Labral shield bilobate, the lobes separated by a broad V-shaped notch; also, lateral to each lobe is a small thumb-shaped lobe or knob extending dorsomesally (flexad) of the plane of the shield from its basal ridge. Maxillary palpi 4 - segmented, the basal segment short and cylindrical, the second segment Hat and attached to the basal segment at nearly a right angle by a peduncle that arises from the side of II; III and IV are short elliptical segments extending in line from II. This is the characteristic form of maxillary palpi in Proceratium . Labial palpi 3 - segmented.
Trunk convex from side to side, and from front to rear in side view, but the portion of the outline from mesonotum to propodeal declivity may be straight or may be interrupted by a feeble dip or saddle in the region of the obsolete metanotal groove. The propodeal angles may be smoothly rounded, as in Fig. 2, or may bear very low, obtuse corners that also render the sides of the declivity vaguely submarginate (30 March colony) as opposed to the rounded sides of the declivity in the 1 April series (Fig. 2), taken less than half a kilometer away. Seen from above, trunk broadly rounded in front. sutureless, tapering gently caudad, with a feeble suggestion of constriction behind mesonotum.

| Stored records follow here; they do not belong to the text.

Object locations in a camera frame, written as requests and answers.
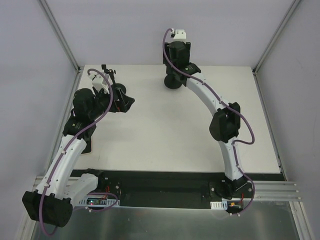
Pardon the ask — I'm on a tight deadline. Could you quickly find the black phone stand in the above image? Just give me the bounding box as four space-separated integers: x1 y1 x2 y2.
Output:
101 64 127 94
164 64 182 90

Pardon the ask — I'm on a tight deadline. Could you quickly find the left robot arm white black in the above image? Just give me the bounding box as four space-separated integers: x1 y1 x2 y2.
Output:
22 83 135 228

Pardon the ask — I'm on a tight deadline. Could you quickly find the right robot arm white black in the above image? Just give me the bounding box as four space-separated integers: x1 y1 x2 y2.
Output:
162 41 246 200

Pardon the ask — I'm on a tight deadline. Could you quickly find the black phone cream case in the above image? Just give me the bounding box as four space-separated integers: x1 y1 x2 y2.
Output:
82 141 92 154

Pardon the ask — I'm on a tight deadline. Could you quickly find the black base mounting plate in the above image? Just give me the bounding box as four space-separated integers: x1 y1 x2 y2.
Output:
67 170 253 210

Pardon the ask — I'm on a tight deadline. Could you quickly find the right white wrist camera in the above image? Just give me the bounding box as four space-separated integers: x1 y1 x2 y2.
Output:
170 28 187 42

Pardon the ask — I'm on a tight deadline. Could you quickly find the left aluminium frame post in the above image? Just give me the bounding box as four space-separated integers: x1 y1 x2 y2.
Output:
37 0 81 73

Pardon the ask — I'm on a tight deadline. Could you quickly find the aluminium frame post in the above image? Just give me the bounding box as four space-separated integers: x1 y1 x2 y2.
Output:
37 0 81 73
252 0 303 76

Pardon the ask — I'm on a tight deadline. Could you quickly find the right aluminium frame post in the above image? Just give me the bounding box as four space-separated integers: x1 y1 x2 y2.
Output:
252 0 303 76

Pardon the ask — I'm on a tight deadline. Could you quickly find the right white cable duct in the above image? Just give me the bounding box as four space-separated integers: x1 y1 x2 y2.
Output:
210 200 228 211

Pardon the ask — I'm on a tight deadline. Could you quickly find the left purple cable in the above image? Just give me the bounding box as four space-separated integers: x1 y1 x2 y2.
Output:
39 68 118 236

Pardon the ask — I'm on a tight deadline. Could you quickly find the aluminium rail right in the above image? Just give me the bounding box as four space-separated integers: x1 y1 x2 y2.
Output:
254 181 302 202

Petiole briefly pedunculate in front, the peduncle with strong anterolateral cornuae, the node varying from loaf-shaped with relatively steep, rounded anterior face (Fig. 2) and rounded sides to a lower version with more gradually sloping anterior face and sides less bulging. Postpetiolar (first gastric) segment varying in dorso-ventral depth, especially near the posterior quarter or third of its length, and the individuals with deeper postpetiole tend to have the tergum of this sgment more swollen (or humped as seen in side view) than in the paratype depicted in Fig. 2.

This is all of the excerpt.